As population centres become denser, the cost of disasters associated with extreme weather — flooding, for instance — will affect a growing number of people, especially in disadvantaged communities. These people have a much harder time recovering from hardship.
The cost of replacing infrastructure in these areas, as well as assisting disaster victims, comes out of tax revenue. But there are bright spots in the gloom. And they come from a sector you would probably not associate with disaster risk reduction: academia.
In the past decade or so a handful of universities around the world have taken up the challenge of conducting research into the science of disaster risk reduction.
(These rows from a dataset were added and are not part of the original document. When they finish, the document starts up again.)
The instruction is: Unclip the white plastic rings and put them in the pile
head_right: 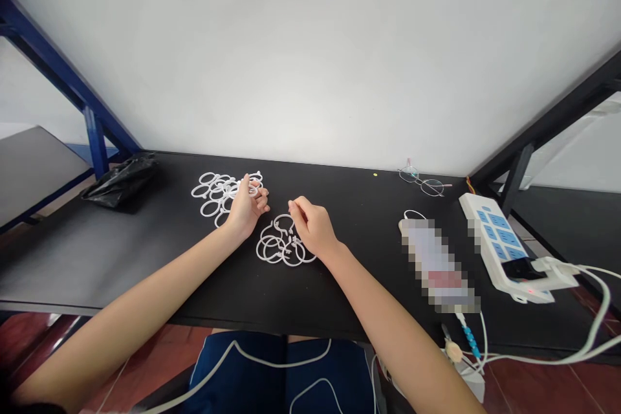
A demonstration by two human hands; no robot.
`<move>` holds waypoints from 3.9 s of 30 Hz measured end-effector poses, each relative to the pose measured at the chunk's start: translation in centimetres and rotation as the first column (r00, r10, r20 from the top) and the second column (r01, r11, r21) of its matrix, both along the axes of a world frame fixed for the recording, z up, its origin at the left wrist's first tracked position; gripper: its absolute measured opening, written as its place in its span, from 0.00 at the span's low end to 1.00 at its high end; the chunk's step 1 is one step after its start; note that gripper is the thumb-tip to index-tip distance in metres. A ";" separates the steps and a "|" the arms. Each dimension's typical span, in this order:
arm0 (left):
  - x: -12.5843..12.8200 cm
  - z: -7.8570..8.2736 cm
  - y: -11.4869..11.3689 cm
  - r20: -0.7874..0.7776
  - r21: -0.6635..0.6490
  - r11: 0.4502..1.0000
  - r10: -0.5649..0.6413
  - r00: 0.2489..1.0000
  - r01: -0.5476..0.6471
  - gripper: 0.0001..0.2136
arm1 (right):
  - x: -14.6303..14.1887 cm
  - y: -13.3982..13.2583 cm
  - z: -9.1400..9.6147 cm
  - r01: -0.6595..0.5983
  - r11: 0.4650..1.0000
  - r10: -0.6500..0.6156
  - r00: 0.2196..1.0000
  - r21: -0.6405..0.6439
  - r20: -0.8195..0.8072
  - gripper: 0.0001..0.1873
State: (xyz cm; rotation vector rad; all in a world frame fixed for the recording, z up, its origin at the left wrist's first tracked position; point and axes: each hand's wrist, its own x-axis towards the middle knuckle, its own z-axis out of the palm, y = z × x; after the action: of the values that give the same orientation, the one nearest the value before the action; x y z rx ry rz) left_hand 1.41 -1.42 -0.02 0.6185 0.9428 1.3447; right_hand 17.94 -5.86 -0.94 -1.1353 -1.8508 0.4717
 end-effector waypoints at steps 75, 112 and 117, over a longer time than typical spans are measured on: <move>0.5 -0.1 -0.7 0.109 -0.125 0.926 -0.344 0.932 0.357 0.10 | 0.3 1.0 -0.8 0.177 0.983 -0.172 0.980 -0.050 0.099 0.07; 0.5 -0.1 -1.0 -0.045 0.119 0.915 -0.384 0.922 0.386 0.17 | -0.3 0.5 0.1 0.122 0.978 -0.122 0.992 0.170 -0.009 0.08; 0.4 -0.2 -0.9 -0.015 0.113 0.929 -0.353 0.935 0.353 0.15 | -0.3 0.4 -0.1 0.109 0.983 -0.108 0.994 0.146 -0.018 0.08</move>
State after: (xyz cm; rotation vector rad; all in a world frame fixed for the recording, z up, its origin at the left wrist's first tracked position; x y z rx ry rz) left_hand 1.80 -2.37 -0.24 0.8294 0.7117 1.0794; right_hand 17.60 -5.51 -1.00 -1.1248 -1.7735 0.2740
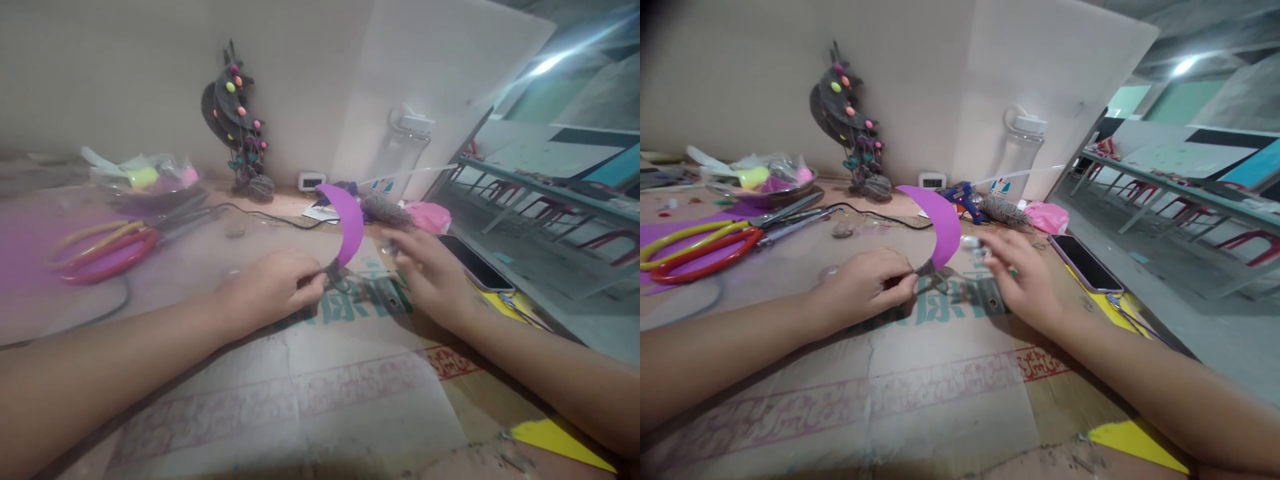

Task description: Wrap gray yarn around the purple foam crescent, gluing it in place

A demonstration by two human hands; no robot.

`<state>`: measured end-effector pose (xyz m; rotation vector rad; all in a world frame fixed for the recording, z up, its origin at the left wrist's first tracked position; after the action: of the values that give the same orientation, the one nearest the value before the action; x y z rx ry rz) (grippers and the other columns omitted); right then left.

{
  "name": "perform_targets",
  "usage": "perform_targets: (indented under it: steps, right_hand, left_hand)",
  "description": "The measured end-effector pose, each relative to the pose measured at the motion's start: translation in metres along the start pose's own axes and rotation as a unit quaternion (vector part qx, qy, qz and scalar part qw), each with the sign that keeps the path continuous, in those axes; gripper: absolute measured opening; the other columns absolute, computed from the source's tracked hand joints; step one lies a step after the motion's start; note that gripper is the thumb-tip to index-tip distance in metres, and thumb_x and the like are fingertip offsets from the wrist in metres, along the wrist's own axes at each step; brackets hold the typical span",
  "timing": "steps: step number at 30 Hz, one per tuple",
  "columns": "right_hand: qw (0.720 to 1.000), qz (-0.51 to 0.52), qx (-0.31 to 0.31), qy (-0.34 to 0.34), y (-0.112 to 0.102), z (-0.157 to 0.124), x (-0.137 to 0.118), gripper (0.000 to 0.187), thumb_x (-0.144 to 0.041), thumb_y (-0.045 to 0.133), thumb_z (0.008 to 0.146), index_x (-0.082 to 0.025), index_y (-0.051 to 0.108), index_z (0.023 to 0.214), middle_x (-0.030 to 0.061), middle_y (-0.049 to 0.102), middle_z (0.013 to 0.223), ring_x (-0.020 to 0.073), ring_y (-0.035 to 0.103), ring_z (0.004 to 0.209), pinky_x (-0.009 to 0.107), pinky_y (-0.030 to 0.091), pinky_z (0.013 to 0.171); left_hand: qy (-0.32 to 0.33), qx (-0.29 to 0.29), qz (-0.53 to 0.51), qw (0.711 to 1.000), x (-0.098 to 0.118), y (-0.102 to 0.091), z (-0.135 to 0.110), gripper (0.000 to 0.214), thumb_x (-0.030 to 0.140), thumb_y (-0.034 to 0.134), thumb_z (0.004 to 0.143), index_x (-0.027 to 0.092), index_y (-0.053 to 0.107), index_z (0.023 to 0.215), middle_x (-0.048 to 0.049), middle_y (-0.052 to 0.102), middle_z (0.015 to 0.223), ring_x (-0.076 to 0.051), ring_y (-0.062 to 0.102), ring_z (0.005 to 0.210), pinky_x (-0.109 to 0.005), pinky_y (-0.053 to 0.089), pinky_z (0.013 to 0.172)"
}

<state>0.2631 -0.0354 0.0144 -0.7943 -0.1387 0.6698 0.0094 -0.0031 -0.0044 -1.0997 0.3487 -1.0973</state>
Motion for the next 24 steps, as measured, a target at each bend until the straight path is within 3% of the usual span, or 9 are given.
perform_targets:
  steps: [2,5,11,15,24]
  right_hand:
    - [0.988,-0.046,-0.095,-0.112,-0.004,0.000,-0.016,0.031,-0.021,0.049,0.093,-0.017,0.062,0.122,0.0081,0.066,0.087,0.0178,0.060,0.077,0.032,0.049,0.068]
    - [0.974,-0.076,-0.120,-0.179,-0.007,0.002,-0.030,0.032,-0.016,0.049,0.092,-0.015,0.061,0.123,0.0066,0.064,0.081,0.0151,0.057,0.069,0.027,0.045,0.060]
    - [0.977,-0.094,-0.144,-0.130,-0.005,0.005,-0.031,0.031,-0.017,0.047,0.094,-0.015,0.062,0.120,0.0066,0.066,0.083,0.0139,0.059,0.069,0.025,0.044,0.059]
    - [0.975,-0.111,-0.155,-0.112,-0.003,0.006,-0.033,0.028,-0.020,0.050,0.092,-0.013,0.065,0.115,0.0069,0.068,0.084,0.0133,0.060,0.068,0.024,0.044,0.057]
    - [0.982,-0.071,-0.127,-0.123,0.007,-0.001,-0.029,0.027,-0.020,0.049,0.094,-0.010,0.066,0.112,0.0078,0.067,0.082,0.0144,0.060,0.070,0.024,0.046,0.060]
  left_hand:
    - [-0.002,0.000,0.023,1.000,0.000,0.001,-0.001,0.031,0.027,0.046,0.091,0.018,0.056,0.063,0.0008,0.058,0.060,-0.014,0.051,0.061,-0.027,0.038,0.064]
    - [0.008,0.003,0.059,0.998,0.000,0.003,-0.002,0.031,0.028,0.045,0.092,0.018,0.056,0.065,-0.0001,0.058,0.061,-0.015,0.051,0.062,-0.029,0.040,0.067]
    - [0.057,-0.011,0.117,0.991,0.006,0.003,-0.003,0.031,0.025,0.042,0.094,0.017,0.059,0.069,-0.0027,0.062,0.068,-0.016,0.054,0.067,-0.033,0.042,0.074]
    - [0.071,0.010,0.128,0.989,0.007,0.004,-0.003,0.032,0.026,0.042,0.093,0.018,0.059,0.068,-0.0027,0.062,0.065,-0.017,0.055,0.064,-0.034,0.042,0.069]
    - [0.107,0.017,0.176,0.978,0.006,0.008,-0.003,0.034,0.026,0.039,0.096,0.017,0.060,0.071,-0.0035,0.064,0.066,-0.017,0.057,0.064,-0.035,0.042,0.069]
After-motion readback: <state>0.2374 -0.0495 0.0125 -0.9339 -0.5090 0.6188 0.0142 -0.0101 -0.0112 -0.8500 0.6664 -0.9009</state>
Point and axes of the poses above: each hand's wrist, its own z-axis towards the middle knuckle, its own y-axis out of the palm, x = y × z, the point moved 1 cm from there along z, towards the middle knuckle
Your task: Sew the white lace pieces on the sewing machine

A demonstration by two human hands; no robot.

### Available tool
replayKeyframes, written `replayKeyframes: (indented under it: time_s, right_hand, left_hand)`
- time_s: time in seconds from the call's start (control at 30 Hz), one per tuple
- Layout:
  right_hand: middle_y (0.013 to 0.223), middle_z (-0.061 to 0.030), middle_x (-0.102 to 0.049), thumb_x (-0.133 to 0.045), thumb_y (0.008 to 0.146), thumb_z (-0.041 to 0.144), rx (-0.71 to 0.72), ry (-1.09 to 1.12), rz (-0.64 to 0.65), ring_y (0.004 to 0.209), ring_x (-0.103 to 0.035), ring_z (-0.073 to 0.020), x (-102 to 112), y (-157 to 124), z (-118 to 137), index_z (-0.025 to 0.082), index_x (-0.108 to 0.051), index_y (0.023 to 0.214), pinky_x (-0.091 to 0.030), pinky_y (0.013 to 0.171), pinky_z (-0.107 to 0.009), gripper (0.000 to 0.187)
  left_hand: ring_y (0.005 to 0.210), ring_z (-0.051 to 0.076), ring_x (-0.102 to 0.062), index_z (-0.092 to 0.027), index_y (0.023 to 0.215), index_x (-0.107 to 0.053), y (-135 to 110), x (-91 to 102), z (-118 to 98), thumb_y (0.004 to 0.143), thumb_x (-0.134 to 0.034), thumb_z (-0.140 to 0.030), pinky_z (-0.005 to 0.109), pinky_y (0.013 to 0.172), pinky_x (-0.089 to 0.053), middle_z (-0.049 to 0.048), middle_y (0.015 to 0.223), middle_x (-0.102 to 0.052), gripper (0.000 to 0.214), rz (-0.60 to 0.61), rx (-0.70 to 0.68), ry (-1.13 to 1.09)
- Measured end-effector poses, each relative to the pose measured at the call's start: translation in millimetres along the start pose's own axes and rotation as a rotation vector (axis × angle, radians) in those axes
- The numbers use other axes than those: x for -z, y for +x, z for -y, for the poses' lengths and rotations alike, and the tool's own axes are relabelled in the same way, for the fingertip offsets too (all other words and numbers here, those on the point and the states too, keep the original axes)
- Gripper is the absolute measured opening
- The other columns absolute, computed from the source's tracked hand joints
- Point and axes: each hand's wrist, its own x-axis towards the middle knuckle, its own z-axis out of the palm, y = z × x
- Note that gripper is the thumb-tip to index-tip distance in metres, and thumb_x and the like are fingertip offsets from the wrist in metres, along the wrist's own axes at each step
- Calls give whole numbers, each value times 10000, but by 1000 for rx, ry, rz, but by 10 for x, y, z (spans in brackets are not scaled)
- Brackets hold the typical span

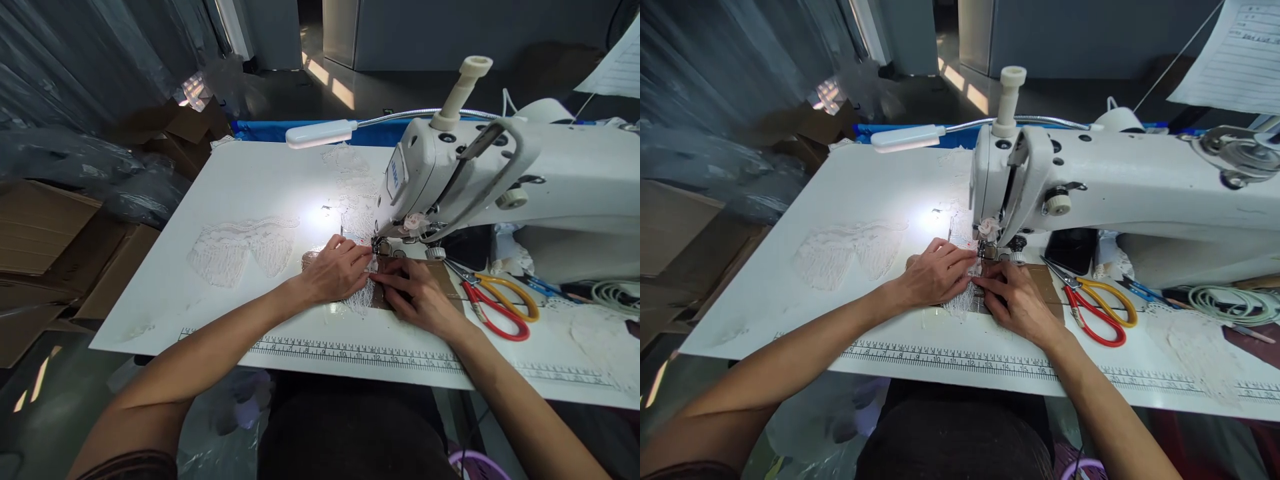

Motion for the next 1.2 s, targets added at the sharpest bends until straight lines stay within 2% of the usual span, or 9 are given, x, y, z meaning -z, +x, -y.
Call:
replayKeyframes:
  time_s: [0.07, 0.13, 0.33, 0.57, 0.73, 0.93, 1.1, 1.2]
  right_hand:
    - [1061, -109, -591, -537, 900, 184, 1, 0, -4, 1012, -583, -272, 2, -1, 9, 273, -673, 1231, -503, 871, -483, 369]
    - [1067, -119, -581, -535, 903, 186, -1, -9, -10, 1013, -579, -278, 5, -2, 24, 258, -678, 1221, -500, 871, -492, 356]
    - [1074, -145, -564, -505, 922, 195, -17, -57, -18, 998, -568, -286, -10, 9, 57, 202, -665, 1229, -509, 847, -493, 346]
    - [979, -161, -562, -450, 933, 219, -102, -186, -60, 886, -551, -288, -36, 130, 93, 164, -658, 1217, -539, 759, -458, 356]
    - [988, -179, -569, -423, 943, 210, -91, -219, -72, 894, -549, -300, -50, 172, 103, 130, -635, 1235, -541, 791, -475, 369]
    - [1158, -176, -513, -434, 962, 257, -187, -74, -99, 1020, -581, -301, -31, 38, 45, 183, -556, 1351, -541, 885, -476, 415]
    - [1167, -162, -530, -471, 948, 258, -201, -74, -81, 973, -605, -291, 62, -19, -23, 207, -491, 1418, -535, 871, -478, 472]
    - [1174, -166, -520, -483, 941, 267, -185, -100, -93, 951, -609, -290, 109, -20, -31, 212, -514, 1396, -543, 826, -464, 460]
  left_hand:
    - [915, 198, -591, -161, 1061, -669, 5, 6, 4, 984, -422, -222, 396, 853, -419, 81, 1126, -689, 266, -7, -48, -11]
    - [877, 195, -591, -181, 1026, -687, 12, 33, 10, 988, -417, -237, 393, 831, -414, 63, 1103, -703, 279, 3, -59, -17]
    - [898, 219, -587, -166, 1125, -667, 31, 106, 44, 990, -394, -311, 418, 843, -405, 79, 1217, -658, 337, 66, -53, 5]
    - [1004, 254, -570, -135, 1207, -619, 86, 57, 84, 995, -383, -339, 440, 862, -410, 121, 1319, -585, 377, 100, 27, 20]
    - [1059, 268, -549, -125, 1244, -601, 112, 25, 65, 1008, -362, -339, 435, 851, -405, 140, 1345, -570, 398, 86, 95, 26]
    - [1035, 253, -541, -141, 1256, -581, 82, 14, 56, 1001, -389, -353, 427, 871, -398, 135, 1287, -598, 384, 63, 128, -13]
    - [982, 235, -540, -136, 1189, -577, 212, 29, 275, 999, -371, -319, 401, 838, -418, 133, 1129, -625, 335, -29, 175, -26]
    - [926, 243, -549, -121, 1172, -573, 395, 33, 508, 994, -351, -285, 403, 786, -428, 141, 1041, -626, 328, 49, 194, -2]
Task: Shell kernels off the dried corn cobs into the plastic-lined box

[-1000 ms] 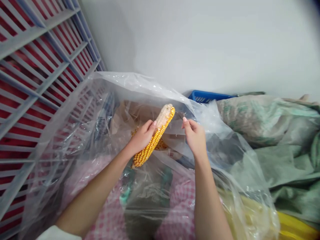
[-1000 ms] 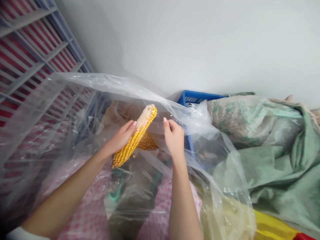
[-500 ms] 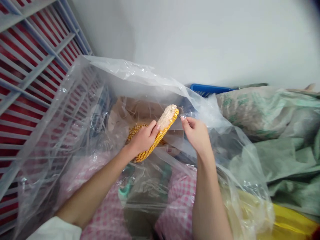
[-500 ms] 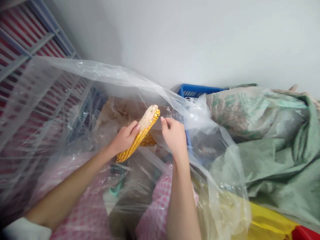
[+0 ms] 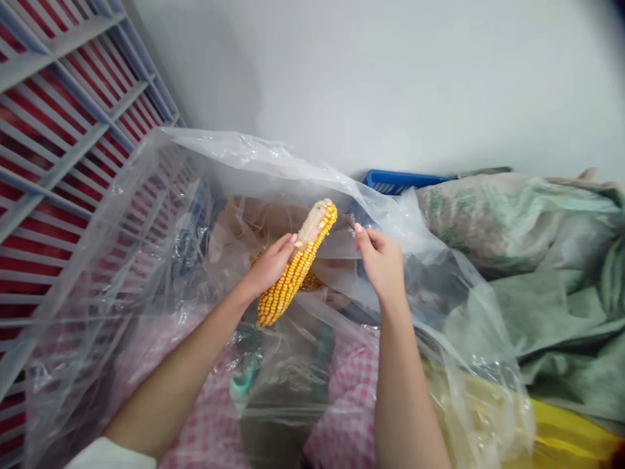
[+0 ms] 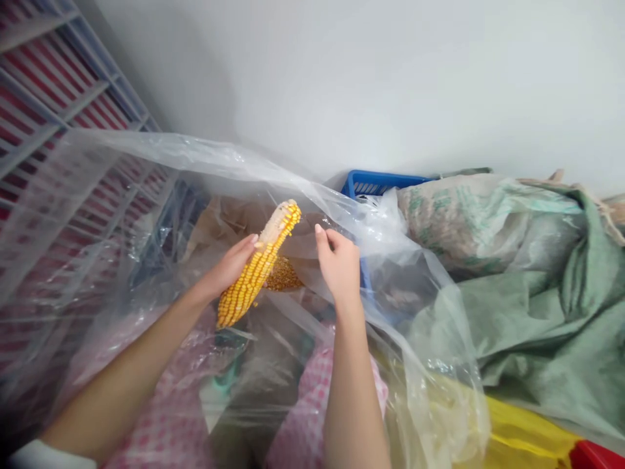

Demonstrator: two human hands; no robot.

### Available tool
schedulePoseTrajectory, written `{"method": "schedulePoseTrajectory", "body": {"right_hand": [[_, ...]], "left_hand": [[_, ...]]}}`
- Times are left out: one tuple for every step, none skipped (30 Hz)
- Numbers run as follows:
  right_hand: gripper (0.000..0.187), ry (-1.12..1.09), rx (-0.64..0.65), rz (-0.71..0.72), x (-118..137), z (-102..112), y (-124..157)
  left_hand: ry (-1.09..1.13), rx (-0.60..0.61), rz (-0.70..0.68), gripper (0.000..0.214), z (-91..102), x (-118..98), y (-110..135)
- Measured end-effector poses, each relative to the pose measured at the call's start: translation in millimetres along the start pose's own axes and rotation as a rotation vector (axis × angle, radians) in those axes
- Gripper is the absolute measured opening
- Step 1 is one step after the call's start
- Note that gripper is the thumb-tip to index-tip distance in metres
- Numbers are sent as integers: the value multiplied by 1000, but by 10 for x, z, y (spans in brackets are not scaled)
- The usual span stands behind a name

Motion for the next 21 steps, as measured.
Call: {"method": "schedulePoseTrajectory", "body": {"right_hand": [[46, 9, 1, 5, 6, 7, 1], [46, 20, 5, 7, 11, 11, 1], [46, 35, 13, 7, 14, 13, 2], [46, 52, 24, 5, 14, 14, 2], [46, 73, 36, 3, 12, 15, 2], [46, 96, 45, 2, 8, 17, 3], [46, 120, 50, 2, 3, 22, 4], [45, 142, 48, 5, -2, 27, 5], [45, 158, 42, 8, -5, 34, 7], [45, 166, 35, 10, -8, 40, 9], [45, 168, 29, 10, -8, 47, 11], [45, 165, 24, 9, -6, 53, 14], [45, 159, 18, 8, -2, 59, 16], [45, 149, 12, 7, 4, 66, 19], [45, 133, 5, 8, 12, 73, 22], [45, 115, 1, 12, 20, 80, 25], [45, 98, 1, 18, 28, 84, 28], [45, 85, 6, 22, 34, 87, 30], [45, 79, 13, 25, 38, 88, 32], [45, 80, 22, 28, 39, 87, 33], [45, 86, 29, 32, 39, 84, 33]], "left_hand": [[-47, 0, -26, 38, 19, -4, -3], [-82, 15, -48, 36, 28, -9, -1], [-114, 32, -72, 36, 32, -17, 4], [-146, 45, -94, 36, 33, -27, 12], [-176, 54, -112, 36, 32, -37, 19], [-207, 63, -131, 35, 30, -49, 26], [-237, 71, -151, 34, 28, -60, 31], [-264, 77, -171, 34, 26, -70, 34], [-282, 79, -188, 33, 25, -77, 35], [-291, 80, -200, 33, 24, -82, 33], [-289, 77, -208, 32, 24, -83, 29], [-281, 75, -213, 32, 24, -83, 25], [-270, 74, -215, 31, 25, -83, 22], [-258, 77, -216, 31, 26, -82, 18], [-248, 78, -216, 31, 27, -83, 16], [-241, 80, -217, 31, 29, -85, 14], [-238, 81, -217, 31, 31, -88, 12], [-238, 81, -218, 31, 34, -92, 11], [-241, 80, -220, 31, 37, -96, 9], [-246, 80, -222, 31, 40, -100, 8], [-253, 79, -224, 30, 44, -103, 8]]}}
Point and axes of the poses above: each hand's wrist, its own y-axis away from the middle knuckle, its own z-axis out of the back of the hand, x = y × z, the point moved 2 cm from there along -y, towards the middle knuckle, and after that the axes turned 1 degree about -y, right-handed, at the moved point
They are encouraged by organisations such as the United Nations International Strategy for Disaster Reduction, which has helped define a global framework for developing disaster risk reduction strategies.
This framework focuses on building resilience: the aim is not just to respond to the disasters that happen, but also to reduce the harm they can do, and even to reduce the likelihood of disasters occurring.
For instance, a municipality could prevent annual flash floods by simply strengthening the nearby riverbank with gabions — rocks held in place by wire mesh. By disseminating information about purifying water, health clinics could reduce the risk of cholera or diarrhoeal disease in an informal settlement.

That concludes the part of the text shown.